The 1986 citizen advocacy efforts were part of a national anti-nuclear movement, spurred by increased public awareness of the government’s nuclear operations. Berkeley’s nuclear-free status came after about 100 U.S. cities, including Chico and Davis, passed similar ordinances, according to a past Daily Cal article.

At about this time, both Los Alamos National Laboratory and Lawrence Livermore National Laboratory, which were at the time dedicated to nuclear research and designing nuclear weapons, came under heavy criticism from the public.

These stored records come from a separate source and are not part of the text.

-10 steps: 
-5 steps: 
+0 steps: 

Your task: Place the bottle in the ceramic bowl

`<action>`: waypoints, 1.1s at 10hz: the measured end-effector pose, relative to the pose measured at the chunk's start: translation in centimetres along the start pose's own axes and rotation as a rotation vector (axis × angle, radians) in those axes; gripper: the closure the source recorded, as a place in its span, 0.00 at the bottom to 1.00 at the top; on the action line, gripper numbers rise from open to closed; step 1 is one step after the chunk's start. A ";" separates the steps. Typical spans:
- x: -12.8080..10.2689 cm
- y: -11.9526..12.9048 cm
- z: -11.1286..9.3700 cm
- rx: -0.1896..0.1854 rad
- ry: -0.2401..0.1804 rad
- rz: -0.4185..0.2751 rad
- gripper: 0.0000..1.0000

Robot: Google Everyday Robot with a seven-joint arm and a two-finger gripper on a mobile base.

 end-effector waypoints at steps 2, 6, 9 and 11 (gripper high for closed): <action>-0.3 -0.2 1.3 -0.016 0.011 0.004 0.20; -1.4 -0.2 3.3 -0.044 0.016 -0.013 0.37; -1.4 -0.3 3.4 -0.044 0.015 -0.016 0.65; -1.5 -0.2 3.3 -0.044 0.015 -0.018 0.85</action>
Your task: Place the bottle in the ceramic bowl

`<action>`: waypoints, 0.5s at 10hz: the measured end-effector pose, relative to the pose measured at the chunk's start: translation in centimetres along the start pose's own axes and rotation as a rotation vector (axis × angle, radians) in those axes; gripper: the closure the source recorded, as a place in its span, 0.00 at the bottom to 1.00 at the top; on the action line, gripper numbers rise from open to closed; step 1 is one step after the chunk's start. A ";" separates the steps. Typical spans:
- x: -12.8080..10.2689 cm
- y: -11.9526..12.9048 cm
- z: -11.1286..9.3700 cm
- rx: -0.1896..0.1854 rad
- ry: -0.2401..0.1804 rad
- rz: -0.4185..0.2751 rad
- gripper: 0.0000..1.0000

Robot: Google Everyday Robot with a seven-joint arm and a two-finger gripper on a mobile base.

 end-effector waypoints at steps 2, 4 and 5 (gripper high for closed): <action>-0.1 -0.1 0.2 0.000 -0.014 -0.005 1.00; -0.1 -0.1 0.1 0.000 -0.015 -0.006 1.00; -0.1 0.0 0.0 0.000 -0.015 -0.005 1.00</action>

Women Strike for Peace, a national activist organization, joined numerous protests at the Livermore facility beginning in the 1980s, as well as at the bombs’ test sites in Nevada. These events resulted in hundreds being arrested, according to written accounts by Berkeley activist Alice Sachs Hamburg.

According to John German, a Berkeley Lab spokesperson, no nuclear weapons research occurs at Berkeley Lab today.

“Lawrence Berkeley National Lab does not conduct research on nuclear weapons, nor do we operate a nuclear reactor,” German said in an email. “The research we do here is either at a fundamental physics level, looking into subatomic particles and the elemental states of matter, or in applications such as nuclear medicine and radiation detection—these activities are explicitly excluded from (allowed by) the original Berkeley Nuclear Free Act.”

Los Alamos Lab has, since 1973, been allowed to diversify its mission to include alternative energy, according to the background paper. It is now managed by the UC Board of Regents, in conjunction with the Texas A&M University System and the Battelle Memorial Institute, after a contract renewal with the U.S. Department of Energy in July 2018.

A nuclear reactor formerly located in Etcheverry Hall and managed by the university was also decommissioned in 1991, according to the UC Berkeley Department of Nuclear Engineering’s website. Greenop characterized the reactor as being too expensive to maintain.

Believing that much of the campus’s denuclearization has happened without the act’s influence, Wozniak and Greenop worked to write amendments to the existing law and created a public petition, but did not gather enough signatures from Berkeley residents.

Wozniak said he hopes to reinvigorate the petition for the 2020 general elections. Greenop, who left the project after graduating, said he still believes in its message.

“Most of the work is already laid out,” Greenop said. “(There’s) no reason why someone can’t restart the process again.”